Plumas estilográficas de 18.000 euros en la trama Púnica, decenas de coches de primer nivel en las cocheras de los Pujol, un Miró en los cuartos de baño de Juan Antonio Roca, mariscadas de UGT, subvenciones millonarias a organizaciones independentistas, el dúplex de 495 m2 de Ignacio González o las tarjetas Black de libre albedrío... Ese lujo chusco demuestra que la corrupción, además de inmoral, es obscena.

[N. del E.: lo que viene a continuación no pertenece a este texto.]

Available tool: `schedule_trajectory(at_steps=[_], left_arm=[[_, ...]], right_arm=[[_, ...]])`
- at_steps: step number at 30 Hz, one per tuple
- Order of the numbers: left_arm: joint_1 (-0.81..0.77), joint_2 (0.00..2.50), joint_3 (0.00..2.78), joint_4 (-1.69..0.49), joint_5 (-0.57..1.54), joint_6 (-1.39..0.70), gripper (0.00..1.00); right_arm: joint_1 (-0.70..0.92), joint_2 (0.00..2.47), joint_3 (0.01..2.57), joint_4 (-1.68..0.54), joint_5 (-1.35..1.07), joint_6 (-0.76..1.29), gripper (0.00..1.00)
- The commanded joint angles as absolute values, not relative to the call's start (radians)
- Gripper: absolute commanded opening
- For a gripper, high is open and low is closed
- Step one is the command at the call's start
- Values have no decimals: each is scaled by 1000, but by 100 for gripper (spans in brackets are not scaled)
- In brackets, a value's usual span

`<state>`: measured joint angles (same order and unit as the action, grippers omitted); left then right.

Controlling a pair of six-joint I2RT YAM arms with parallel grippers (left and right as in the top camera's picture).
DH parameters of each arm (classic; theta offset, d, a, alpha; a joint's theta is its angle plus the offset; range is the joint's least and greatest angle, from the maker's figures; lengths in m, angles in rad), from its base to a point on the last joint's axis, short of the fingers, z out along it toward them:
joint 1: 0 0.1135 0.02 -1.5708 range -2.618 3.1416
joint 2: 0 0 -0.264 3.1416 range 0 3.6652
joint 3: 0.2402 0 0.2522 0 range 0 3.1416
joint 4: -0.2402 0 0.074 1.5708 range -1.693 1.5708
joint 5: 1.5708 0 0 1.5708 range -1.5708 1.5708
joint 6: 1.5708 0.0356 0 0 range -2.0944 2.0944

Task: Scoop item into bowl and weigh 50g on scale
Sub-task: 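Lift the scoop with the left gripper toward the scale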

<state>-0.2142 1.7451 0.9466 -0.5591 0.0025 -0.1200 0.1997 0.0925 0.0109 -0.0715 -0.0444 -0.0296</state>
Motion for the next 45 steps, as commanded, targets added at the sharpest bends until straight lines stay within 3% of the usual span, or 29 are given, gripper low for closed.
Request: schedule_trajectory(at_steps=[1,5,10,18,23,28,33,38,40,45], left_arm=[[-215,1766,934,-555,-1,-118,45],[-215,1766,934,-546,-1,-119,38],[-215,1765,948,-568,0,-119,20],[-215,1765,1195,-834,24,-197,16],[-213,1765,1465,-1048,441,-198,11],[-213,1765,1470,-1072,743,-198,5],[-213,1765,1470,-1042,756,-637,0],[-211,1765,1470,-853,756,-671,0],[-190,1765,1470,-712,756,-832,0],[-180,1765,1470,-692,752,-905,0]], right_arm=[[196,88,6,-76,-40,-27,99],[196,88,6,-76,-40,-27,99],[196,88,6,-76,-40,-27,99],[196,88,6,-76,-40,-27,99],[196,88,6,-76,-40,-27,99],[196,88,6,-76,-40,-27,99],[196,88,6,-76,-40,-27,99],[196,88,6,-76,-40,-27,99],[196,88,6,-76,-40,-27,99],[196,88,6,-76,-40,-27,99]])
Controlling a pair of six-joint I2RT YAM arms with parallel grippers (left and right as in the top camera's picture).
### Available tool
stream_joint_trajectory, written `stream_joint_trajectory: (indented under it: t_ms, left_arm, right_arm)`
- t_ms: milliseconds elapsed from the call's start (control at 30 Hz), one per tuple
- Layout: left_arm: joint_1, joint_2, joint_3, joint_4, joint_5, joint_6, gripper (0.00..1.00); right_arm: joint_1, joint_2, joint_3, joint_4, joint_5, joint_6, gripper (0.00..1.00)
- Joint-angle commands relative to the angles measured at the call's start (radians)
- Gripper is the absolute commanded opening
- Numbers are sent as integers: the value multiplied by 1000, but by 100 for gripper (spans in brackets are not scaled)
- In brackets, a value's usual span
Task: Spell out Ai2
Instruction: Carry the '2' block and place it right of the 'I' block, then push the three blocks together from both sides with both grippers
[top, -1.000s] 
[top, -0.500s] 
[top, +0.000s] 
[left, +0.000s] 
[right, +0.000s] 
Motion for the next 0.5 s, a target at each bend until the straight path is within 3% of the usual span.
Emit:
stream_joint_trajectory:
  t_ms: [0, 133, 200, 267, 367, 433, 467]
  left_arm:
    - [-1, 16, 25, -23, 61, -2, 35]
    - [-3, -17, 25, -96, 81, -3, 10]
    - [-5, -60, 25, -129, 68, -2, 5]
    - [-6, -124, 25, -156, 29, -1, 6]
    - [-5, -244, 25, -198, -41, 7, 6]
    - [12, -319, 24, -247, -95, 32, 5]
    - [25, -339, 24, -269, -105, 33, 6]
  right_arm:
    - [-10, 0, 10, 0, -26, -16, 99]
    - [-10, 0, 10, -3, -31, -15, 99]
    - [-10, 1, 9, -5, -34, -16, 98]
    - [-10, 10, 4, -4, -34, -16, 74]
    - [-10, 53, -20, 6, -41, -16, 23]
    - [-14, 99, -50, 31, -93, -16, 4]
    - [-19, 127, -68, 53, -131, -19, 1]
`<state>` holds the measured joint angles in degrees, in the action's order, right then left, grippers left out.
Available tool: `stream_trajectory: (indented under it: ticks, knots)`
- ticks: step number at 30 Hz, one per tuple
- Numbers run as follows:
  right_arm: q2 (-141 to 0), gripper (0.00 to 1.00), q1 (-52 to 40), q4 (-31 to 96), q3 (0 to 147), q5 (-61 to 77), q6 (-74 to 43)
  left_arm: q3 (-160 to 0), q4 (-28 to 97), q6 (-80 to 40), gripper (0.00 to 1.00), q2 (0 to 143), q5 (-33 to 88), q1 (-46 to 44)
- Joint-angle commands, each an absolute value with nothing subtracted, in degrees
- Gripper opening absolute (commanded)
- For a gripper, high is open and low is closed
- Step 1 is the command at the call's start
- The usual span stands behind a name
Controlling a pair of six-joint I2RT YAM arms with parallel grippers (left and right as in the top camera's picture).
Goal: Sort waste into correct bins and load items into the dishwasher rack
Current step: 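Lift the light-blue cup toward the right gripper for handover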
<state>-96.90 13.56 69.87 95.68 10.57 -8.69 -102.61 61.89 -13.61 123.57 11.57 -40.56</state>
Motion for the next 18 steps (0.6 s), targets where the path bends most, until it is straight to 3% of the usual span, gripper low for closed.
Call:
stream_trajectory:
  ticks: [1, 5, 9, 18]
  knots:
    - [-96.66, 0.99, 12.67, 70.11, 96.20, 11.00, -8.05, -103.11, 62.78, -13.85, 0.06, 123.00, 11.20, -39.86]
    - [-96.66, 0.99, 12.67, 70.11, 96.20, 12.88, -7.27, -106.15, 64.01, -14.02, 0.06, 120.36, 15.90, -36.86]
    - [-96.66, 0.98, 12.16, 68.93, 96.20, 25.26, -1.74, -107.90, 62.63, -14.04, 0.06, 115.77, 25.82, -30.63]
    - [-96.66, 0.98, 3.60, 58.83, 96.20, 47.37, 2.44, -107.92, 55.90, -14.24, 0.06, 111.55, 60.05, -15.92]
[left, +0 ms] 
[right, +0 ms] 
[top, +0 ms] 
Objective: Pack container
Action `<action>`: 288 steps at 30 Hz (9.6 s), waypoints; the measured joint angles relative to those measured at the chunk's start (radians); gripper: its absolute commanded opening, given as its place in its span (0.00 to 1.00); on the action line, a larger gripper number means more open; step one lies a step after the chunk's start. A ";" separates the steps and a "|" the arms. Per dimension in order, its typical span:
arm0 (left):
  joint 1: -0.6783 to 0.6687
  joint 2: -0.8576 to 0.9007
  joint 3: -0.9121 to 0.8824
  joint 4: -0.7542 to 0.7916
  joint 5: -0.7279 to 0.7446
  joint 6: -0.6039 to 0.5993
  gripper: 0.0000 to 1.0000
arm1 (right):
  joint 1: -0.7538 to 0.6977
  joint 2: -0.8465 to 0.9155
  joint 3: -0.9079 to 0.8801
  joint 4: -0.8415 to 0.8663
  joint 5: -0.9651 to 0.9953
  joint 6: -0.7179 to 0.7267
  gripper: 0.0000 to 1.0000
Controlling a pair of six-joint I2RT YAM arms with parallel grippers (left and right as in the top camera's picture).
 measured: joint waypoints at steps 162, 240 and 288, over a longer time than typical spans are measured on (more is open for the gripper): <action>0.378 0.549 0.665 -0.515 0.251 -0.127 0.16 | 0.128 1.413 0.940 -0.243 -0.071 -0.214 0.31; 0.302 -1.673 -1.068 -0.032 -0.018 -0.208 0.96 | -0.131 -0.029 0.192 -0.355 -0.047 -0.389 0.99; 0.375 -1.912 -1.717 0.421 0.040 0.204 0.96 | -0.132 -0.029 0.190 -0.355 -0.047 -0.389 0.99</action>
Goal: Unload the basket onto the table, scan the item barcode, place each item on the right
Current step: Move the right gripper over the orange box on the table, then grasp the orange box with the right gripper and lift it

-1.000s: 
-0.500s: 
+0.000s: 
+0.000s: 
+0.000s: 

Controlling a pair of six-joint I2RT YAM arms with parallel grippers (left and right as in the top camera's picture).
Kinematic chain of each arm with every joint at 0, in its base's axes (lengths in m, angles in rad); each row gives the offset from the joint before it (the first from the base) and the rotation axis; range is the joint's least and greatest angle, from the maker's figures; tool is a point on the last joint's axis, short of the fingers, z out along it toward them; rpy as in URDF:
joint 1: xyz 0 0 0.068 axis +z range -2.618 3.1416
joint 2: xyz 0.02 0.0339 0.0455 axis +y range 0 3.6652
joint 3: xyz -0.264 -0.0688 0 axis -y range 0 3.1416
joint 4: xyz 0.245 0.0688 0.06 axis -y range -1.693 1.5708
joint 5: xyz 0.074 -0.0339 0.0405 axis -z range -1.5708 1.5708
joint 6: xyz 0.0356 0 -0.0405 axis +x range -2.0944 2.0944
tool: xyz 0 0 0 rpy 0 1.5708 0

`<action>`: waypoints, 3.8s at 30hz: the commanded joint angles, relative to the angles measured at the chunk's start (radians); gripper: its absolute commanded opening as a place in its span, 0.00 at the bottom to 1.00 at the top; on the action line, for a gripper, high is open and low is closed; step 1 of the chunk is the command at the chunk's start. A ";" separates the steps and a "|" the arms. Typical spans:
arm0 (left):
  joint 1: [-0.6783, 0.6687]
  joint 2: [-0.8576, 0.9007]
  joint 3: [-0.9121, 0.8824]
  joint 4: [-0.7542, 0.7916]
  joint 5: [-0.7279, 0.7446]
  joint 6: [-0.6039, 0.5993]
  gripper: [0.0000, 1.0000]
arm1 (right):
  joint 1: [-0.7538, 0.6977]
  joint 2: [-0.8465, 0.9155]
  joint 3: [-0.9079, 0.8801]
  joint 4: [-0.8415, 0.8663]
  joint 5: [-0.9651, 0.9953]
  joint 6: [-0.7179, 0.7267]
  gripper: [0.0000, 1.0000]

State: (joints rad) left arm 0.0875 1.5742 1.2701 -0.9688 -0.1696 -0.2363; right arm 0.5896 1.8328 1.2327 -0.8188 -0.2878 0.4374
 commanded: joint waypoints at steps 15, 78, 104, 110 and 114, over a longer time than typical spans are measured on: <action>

Los ciudadanos asistimos impotentes a un espectáculo bochornoso pagado con nuestro dinero mientras los dirigentes incumplen las leyes que ellos deberían regular para favorecer el bienestar social. Tenemos la percepción de que si el político con algo de poder no delinque hoy no es porque no puede sino porque no quiere. Y a todo esto, nuestro único recurso es cambiar en las urnas a corruptos experimentados por otros a medio hacer.

España lleva la picaresca -que es la corrupción de bolsillo- en las venas. Hasta hace no demasiado jaleábamos con orgullo nuestra condición de pillos, pero, ahora que unos y otros han desmantelado la caja del Estado, esa picaresca pesa en nuestras espaldas como si de una mole de piedra de las pirámides de Egipto se tratara.

El pillaje no es un asunto exclusivo de políticos, por mucho que ellos lo practiquen con gran maestría. Cada poco tiempo conocemos por la prensa los casos de funcionarios que llevan años sin trabajar un solo día.

La mitad de los españoles critica estas prácticas mientras la otra mitad anhela poder hacerlo. El ciudadano decente deposita su único consuelo en el peso de la justicia, que antes o después castiga a los corruptos, aunque sea con años de retraso.

España lleva en su linaje la ponzoña del pillaje y la picaresca. Desde el Lazarillo de Tormes o Rinconete y Cortadillo hasta el Miró del cuarto de baño pasando por Mario Conde, el relato de nuestro devenir lleva la firma de la corruptela.